I think the onus is on the person with more power in a relationship to reach out in understanding to the person with less power. 

Again, I think all of you are going to be fine, and I am excited for you with the new baby, and for your daughter, too, to have a sibling. What a gift to her (I am assuming she is an only child).

Just be patient, Dana. Take a soft approach with her. I bet your dh is patient with her. That will go a long way towards all of you making peace with one another.


----------



## Cooper (Apr 18, 2008)

Obviously your marriage is a bit different, and your daughter isn't happy about that, that's her right. I would guess she is upset at the age difference more than your husband as a person, she needs to learn to separate between to two feelings. As long as you and hubby are happy she has no right to dictate how you live your life.
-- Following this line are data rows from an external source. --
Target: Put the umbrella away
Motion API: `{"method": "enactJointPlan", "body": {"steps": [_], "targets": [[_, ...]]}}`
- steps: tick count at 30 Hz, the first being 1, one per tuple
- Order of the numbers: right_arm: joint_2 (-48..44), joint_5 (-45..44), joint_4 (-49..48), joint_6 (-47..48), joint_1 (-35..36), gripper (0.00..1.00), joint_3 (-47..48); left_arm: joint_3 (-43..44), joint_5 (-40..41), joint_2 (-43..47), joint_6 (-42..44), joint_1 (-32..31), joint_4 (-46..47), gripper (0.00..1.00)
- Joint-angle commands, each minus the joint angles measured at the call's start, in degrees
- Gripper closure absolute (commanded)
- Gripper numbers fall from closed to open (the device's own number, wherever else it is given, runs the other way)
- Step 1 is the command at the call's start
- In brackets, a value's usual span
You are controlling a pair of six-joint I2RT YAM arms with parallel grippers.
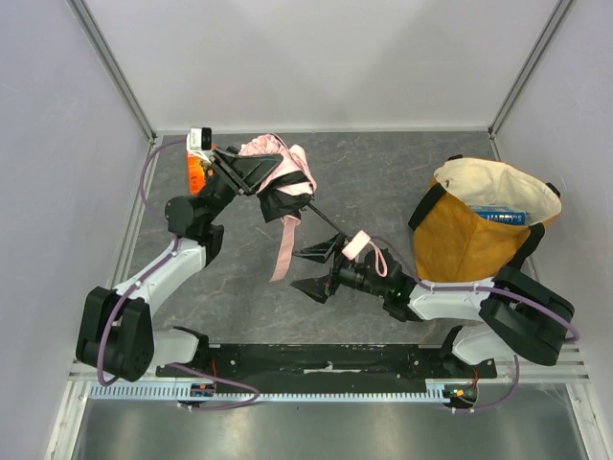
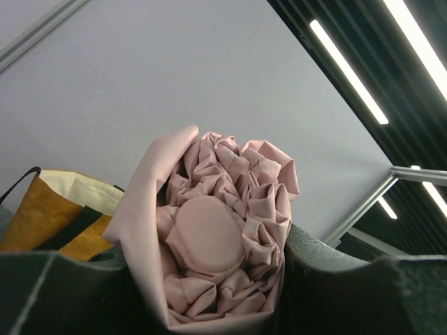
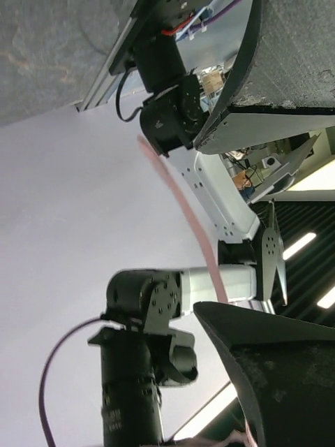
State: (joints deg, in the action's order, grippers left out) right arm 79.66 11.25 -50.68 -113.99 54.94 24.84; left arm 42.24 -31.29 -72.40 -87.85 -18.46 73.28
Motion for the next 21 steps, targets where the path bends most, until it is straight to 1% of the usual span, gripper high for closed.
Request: {"method": "enactJointPlan", "body": {"steps": [1,4,8,11,13,16,20,21], "targets": [[-1.7,-1.7,3.1,-14.9,-0.1,0.07,-0.7,6.7,-2.7,-2.4,3.5,0.1,22.1,0.98],[-1.3,-2.6,1.1,-16.6,-0.4,0.06,-0.1,7.9,-2.9,-3.3,3.4,-0.2,22.1,0.98],[1.6,-0.3,0.0,-18.3,-0.7,0.03,4.2,6.7,-2.8,-2.5,4.4,-0.4,22.1,0.98],[4.4,0.8,-3.4,-20.6,-0.6,0.03,6.8,6.1,-2.6,-2.2,4.7,-0.6,22.1,0.98],[5.1,0.3,-3.8,-21.5,-0.5,0.04,8.1,5.8,-2.3,-2.3,5.1,-1.1,22.1,0.98],[4.5,-0.3,-1.7,-22.4,-0.4,0.12,9.3,5.7,-1.8,-2.3,5.7,-1.5,22.1,0.98],[4.1,-3.5,-4.5,-25.4,-0.4,0.17,7.2,5.8,-1.8,-2.2,6.5,-2.4,22.1,0.98],[4.6,-3.7,-5.7,-25.6,-0.4,0.2,7.2,5.8,-1.5,-2.3,6.5,-2.6,22.1,0.98]]}}
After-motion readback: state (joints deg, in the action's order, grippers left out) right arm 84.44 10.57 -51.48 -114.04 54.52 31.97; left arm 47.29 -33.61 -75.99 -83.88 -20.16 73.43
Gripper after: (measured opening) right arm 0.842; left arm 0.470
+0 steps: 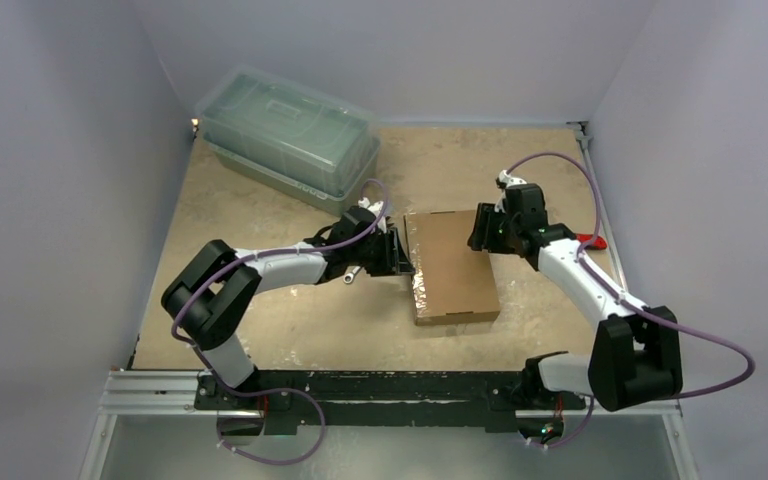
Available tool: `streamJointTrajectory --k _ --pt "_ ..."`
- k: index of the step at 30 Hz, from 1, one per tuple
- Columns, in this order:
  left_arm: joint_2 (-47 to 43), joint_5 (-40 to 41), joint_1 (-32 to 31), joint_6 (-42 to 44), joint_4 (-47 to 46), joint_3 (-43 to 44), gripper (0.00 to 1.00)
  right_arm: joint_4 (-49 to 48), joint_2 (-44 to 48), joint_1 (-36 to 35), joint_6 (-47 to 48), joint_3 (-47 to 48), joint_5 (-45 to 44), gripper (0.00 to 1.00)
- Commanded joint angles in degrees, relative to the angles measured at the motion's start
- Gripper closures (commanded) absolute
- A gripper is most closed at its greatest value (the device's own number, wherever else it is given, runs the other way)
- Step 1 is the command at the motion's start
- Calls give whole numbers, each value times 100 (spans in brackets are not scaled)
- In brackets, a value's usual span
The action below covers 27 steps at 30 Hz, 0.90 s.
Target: Unpack the express box
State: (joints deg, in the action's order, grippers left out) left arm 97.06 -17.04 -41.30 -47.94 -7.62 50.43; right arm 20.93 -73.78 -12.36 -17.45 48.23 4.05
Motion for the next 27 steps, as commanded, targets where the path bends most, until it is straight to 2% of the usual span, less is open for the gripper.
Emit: streamJointTrajectory --k 1,17,27 --pt "-109 282 -7 250 128 48 64 -168 -88 -20 -104 -32 -195 44" --pt "-444 673 -6 353 301 -336 68 -93 -459 -17 -111 39 -361 49" --pt "-285 1239 -55 439 744 -152 72 -111 -458 -27 -129 18 -366 50"
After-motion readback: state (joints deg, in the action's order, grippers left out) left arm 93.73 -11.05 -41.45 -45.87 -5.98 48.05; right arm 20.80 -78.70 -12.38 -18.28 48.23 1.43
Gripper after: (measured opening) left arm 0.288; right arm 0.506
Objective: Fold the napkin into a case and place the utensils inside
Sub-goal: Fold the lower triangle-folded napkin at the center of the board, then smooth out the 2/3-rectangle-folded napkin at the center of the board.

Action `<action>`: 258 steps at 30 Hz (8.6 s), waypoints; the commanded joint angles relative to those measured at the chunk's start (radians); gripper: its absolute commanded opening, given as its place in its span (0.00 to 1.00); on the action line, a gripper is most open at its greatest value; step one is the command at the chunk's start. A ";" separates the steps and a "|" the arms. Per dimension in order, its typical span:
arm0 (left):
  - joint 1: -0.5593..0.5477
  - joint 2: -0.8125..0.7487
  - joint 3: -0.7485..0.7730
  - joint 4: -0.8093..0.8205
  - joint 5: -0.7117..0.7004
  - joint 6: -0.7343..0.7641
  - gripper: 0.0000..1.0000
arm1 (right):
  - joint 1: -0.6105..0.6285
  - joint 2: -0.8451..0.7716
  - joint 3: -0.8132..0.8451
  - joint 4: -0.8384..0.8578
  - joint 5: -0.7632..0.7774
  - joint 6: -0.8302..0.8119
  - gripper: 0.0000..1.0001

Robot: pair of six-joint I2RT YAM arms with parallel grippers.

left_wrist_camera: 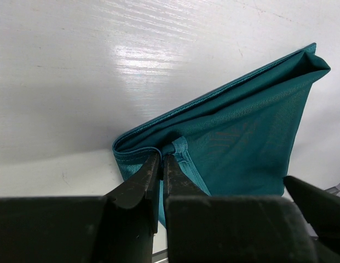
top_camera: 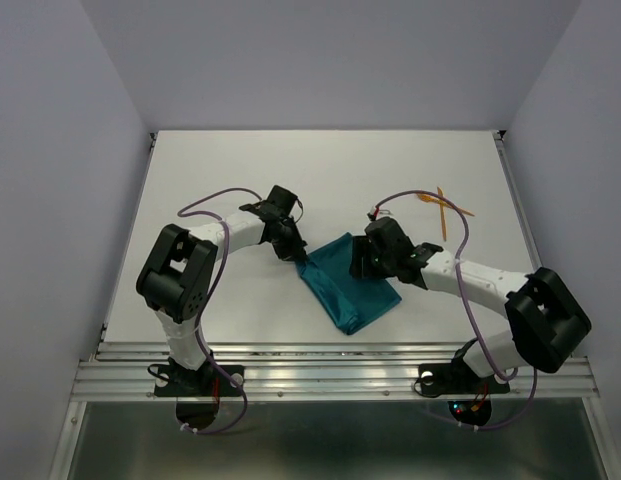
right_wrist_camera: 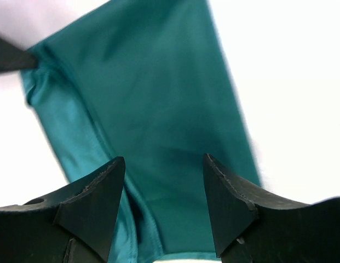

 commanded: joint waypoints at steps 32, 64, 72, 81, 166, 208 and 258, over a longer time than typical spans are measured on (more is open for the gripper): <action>-0.031 -0.003 0.088 -0.022 -0.004 0.010 0.00 | -0.104 0.237 0.115 0.011 -0.030 -0.136 0.11; -0.032 0.043 0.121 0.010 -0.038 -0.066 0.00 | -0.104 0.234 0.077 0.022 -0.056 -0.119 0.11; -0.023 0.027 0.098 0.027 -0.041 -0.098 0.00 | -0.104 0.230 0.076 0.025 -0.061 -0.119 0.11; -0.014 0.028 0.104 0.036 -0.036 -0.123 0.00 | -0.104 0.226 0.065 0.027 -0.066 -0.113 0.11; 0.003 -0.049 0.136 0.018 -0.085 0.044 0.54 | 0.098 0.252 0.010 0.076 -0.179 0.051 0.05; 0.006 0.086 0.125 0.114 -0.001 0.171 0.00 | 0.098 0.249 0.023 0.059 -0.156 0.054 0.05; 0.006 0.158 0.052 0.196 0.011 0.136 0.00 | 0.209 0.206 0.122 0.076 -0.247 0.037 0.14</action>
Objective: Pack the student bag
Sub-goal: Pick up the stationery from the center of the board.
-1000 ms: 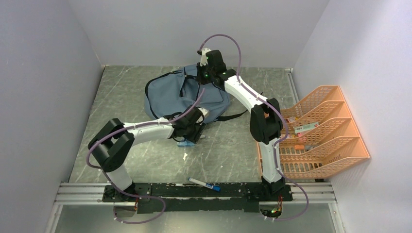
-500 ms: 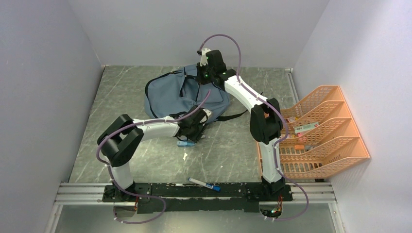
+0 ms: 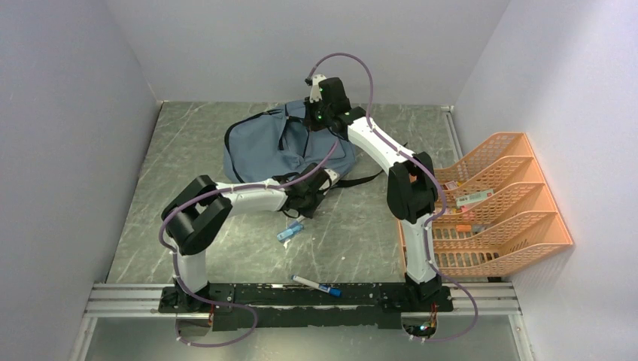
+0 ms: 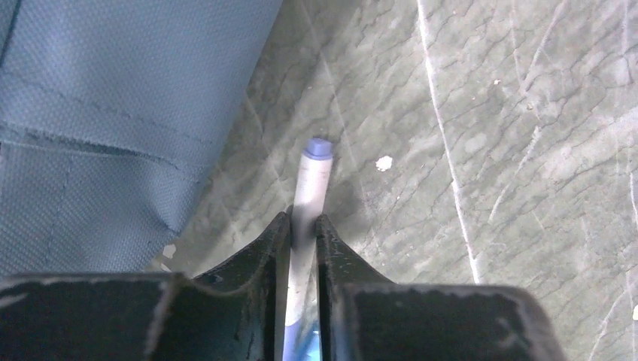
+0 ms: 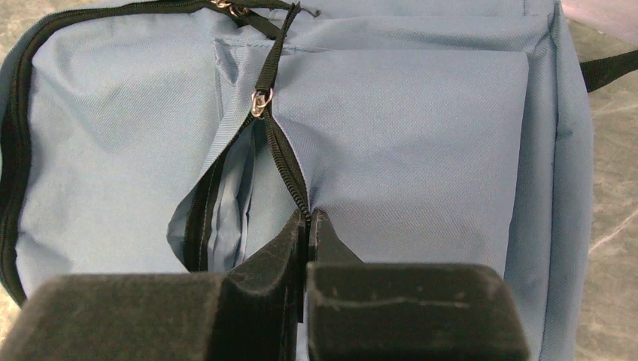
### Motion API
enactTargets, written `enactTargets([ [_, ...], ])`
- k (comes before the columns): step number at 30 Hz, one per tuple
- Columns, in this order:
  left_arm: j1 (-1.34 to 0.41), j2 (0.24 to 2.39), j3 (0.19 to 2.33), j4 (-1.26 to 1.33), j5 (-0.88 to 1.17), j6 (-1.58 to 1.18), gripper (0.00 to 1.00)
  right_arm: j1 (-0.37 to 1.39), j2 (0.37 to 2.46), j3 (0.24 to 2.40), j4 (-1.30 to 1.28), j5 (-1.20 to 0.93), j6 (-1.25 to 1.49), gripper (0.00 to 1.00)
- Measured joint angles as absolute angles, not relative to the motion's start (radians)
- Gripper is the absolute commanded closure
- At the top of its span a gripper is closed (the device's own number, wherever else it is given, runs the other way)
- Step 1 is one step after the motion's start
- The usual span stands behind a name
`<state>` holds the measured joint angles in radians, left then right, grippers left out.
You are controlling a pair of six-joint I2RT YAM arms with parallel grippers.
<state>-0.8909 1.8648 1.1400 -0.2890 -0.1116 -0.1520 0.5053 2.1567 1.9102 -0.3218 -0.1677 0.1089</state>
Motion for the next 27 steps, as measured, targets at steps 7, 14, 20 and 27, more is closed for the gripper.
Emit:
enactTargets([
  [7,-0.894,1.902,1.196,-0.292,-0.094,-0.153,0.95,0.505,2.157,1.910,-0.322,-0.168,0.109,1.00],
  [14,-0.894,1.884,1.222,-0.296,-0.070,-0.163,0.95,0.505,2.157,1.910,-0.322,-0.165,0.109,1.00],
  [20,-0.871,1.673,1.097,-0.274,-0.046,-0.220,0.95,0.506,2.157,1.904,-0.318,-0.161,0.109,1.00],
  [27,-0.619,1.395,0.955,-0.147,0.095,-0.371,0.95,0.505,2.157,1.903,-0.315,-0.162,0.111,1.00],
])
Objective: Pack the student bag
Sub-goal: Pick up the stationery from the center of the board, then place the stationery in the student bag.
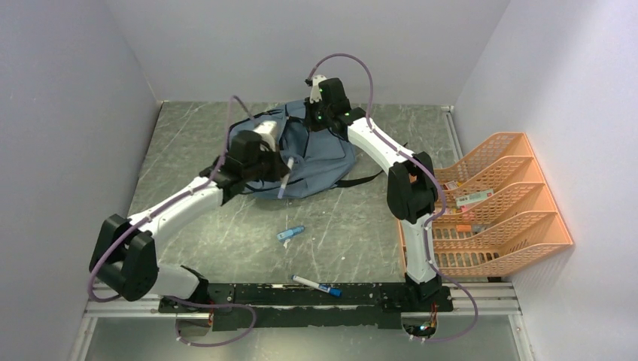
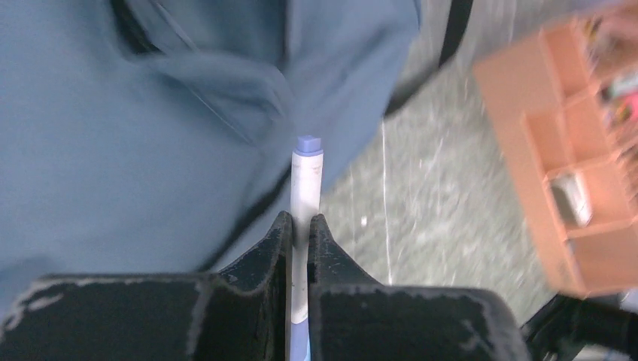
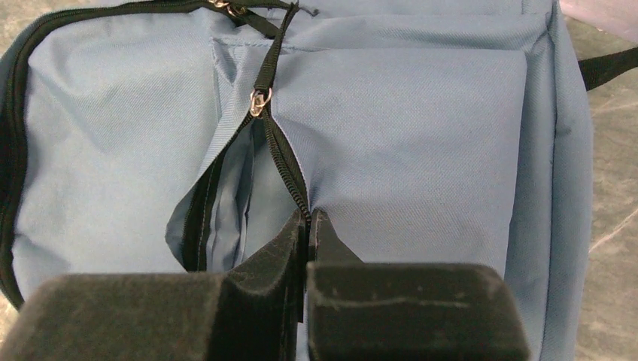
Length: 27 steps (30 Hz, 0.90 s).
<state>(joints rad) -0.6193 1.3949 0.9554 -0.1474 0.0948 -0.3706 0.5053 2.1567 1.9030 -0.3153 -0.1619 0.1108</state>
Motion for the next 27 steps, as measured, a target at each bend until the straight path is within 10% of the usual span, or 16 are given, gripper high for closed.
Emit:
enactTargets([
  [27,-0.400,1.889,1.434,-0.140,0.256,-0.738,0.95,0.508,2.145,1.884,-0.299,-0.168,0.128,1.00],
])
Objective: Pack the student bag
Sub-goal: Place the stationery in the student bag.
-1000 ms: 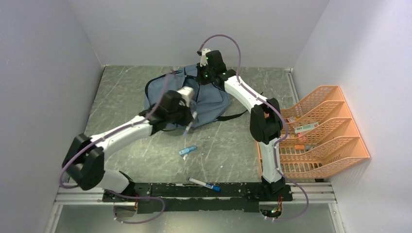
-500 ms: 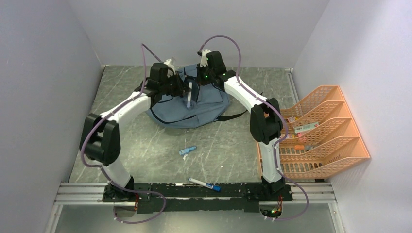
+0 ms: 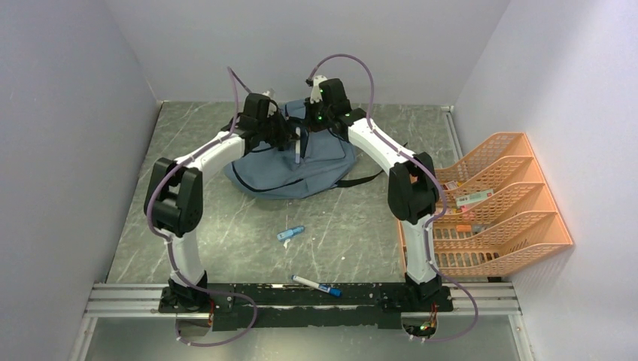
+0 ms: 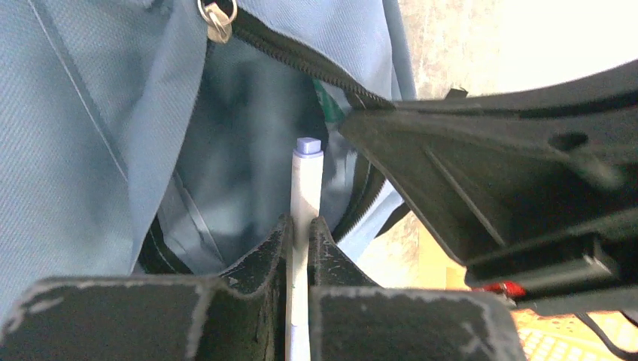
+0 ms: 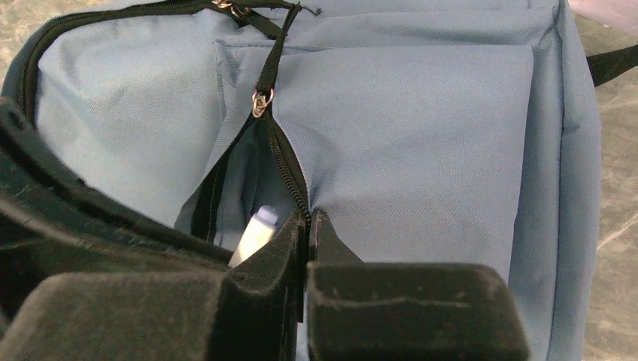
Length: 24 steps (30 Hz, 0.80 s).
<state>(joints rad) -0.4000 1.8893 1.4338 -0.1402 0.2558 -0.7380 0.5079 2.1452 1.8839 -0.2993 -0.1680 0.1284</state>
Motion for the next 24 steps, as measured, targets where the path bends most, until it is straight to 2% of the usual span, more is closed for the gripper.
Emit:
enactTargets([
  [18,-0.344,2.127,1.664,-0.127,0.242,-0.820,0.94,0.553,2.139,1.872,-0.297,-0.135,0.126,1.00],
  [19,-0.343,2.137,1.679,-0.127,0.247,-0.822,0.90,0.555,2.139,1.872,-0.296,-0.132,0.125,1.00],
  [24,-0.344,2.161,1.710,-0.124,0.281,-0.830,0.49,0.562,2.139,1.872,-0.295,-0.115,0.117,1.00],
])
What does she expect, your husband to move out so she can move back home? I would have laughed out loud at a statement like that.

Frankly with an attitude like hers I wouldn't let her move back home, sounds like drama just waiting to happen.


----------



## tennisstar (Dec 19, 2011)

I agree it is your home, but I can understand her not being too happy about you bring married to a much younger man. And I doubt she's too happy about you having a baby on the way. I think while you have the right to do what you want, you should think of this from her viewpoint.
_Posted via Mobile Device_


----------



## FizzBomb (Dec 31, 2013)

You are doing the right thing Dana. Stick to your guns. You feel guilty because she's guilt tripping aka manipulating you by saying that she's 'going to end up on the streets'. 

Incidentally, why did she get kicked out of her apartment?


----------



## MaritimeGuy (Jul 28, 2012)

DanaS said:


> I do love my daughter and I don't deny it being awkward for my daughter to have to live with a man closer to her age and be her step father no less,


Maybe it's just semantics but I would never refer to him as her step father. She's a grown woman. He will never take on the role of her step father. I would refer to him as your husband and leave it at that.

Otherwise as others have said she has to accept your terms in your house no matter what age she is.


----------



## turnera (Jan 22, 2010)

DanaS said:


> Thanks everyone! It really helped. She was being quite dramatic saying she'd "be on the streets"


Well she should have thought about that before getting herself kicked out of her apartment then, huh? If she had money for THAT apartment, she has money for a new one.


----------



## norajane (Feb 7, 2012)

turnera said:


> Well she should have thought about that before getting herself kicked out of her apartment then, huh? If she had money for THAT apartment, she has money for a new one.


Yes, honestly, that's the problem I'd want to tackle with her - how is it that she was kicked out of her apartment when she knew she'd have nowhere to go but home? Is she irresponsible? Was she not paying her portion of the rent and utility bills? Is she partying too much and annoying her roommates? How are her grades? 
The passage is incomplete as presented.